Они принялись считать, сколько стоил сегодняшний обед: было истрачено шестьдесят два рубля. После этого Андрей Вениаминович с особенным жаром заговорил о вздорных затеях жены, о необходимости считаться с ним, тянущим тяжелый воз.

Анну Сергеевну покинуло покорное настроение, она тихо проговорила:

– Послушай, выдержанный и волевой Бородаев, ты мне надоел.

В это время вошла Марья убирать со стола, и Анна Сергеевна сказала:

– Марья, Андрей Вениаминович хочет с вами поговорить.

Андрей Вениаминович снова потерял свою выдержку и сказал:

– О чем говорить? Что ты выдумываешь? Ни о чем я с ней не хочу говорить. – Потом, повернувшись к Марье, сердито проговорил: – Уберите скорей со стола этот свинюшник, я хочу отдохнуть наконец.

Марья понесла тарелки на кухню, и Анна Сергеевна, охваченная внезапной злостью, закричала:

– Ах, тебе не о чем с ней говорить? Ведь ты ее решил выгнать. Я сама скажу ей от твоего имени.
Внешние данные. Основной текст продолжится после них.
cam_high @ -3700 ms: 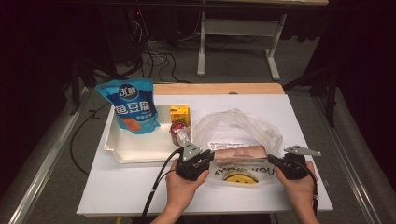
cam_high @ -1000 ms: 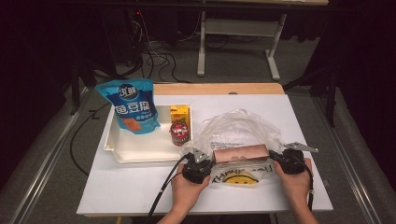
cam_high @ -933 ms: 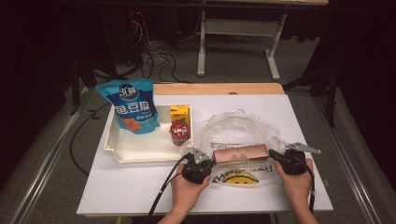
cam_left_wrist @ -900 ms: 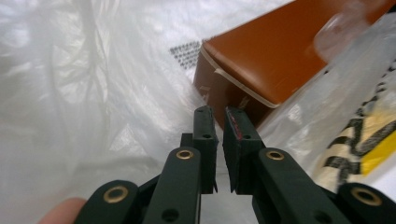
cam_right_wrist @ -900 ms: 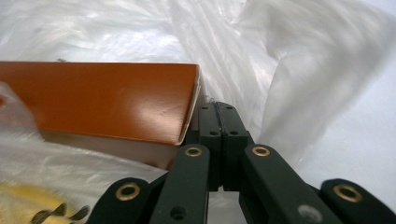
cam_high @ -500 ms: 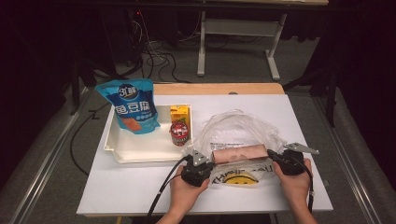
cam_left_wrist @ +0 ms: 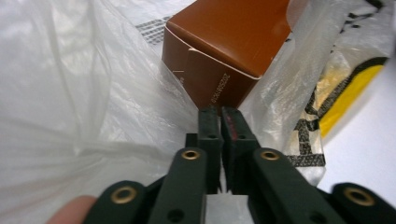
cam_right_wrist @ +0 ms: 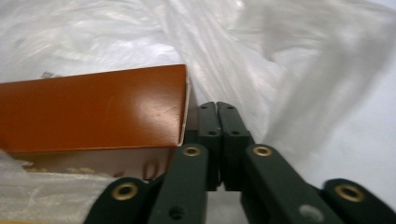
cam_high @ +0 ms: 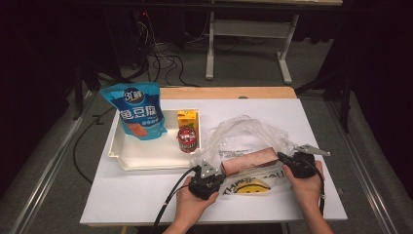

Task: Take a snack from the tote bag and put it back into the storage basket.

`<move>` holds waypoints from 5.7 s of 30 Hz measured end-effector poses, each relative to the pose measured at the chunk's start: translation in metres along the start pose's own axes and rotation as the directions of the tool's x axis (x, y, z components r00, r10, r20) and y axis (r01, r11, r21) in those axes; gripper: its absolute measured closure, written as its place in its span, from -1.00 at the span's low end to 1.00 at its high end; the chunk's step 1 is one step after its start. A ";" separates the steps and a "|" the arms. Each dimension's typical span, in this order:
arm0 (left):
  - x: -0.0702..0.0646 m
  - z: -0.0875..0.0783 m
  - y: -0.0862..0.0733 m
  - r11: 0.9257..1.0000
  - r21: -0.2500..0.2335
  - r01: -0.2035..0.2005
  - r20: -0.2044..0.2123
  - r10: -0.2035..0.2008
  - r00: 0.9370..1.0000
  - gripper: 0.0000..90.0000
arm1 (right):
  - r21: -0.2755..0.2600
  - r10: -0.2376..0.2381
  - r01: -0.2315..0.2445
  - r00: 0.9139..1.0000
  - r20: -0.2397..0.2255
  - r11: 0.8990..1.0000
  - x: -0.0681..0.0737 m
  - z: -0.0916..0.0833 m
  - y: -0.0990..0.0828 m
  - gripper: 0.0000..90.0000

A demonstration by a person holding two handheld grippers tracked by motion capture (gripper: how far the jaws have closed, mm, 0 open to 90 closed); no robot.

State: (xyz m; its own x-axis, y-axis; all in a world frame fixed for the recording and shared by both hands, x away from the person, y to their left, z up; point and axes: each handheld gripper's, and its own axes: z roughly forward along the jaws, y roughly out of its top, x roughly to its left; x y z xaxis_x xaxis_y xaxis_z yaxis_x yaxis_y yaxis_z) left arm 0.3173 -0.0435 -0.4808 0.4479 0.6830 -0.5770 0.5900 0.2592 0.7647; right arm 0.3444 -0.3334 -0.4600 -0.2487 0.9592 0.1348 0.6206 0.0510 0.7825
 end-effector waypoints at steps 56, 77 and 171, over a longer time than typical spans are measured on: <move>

И она пошла вслед за Марьей, хлопнув изо всех сил дверью.

VII

Вечером Марья разбирала свой сундук. Она вынимала вещи и клала их на внутренней стороне крышки, обклеенной выцветшими картинками из учебника геологии, изображавшими чудовищ далеких геологических эпох.

Странный сундук был у Марьи! На три четверти его заполняли ненужные вещи: деревенские спидницы, суконное платье такого доброго сукна, что, пролежав несколько десятилетий, оно нимало не испортилось, стеклянные бусы, кораллы, черный платок, расшитый зелеными и красными цветами, широкие розовые и голубые ленты, земляничное мыло в пожелтевшей и покрытой пятнами упаковке, жестяная коробка из-под монпансье, осколок зеркала, обернутый марлей.

Все эти вещи не служили Марье, никогда она не накидывала на плечи цветного платка, не смотрелась в зеркальце и не надевала «намысто». Это были дорогие памятники детства и юности, вехи жизни, память о батьке, матери, сестре.

Теперь она взялась перекладывать вещи, желая почувствовать ушедших близких, разрушить свое одиночество. И, вспоминая сегодняшний день, хозяйку, уволившую ее перед дверью в ванную комнату, Марья с особенной нежностью гладила кусок тяжелого, всегда холодного холста, всматривалась в черно-красный узор расшитых бабкой сорочек.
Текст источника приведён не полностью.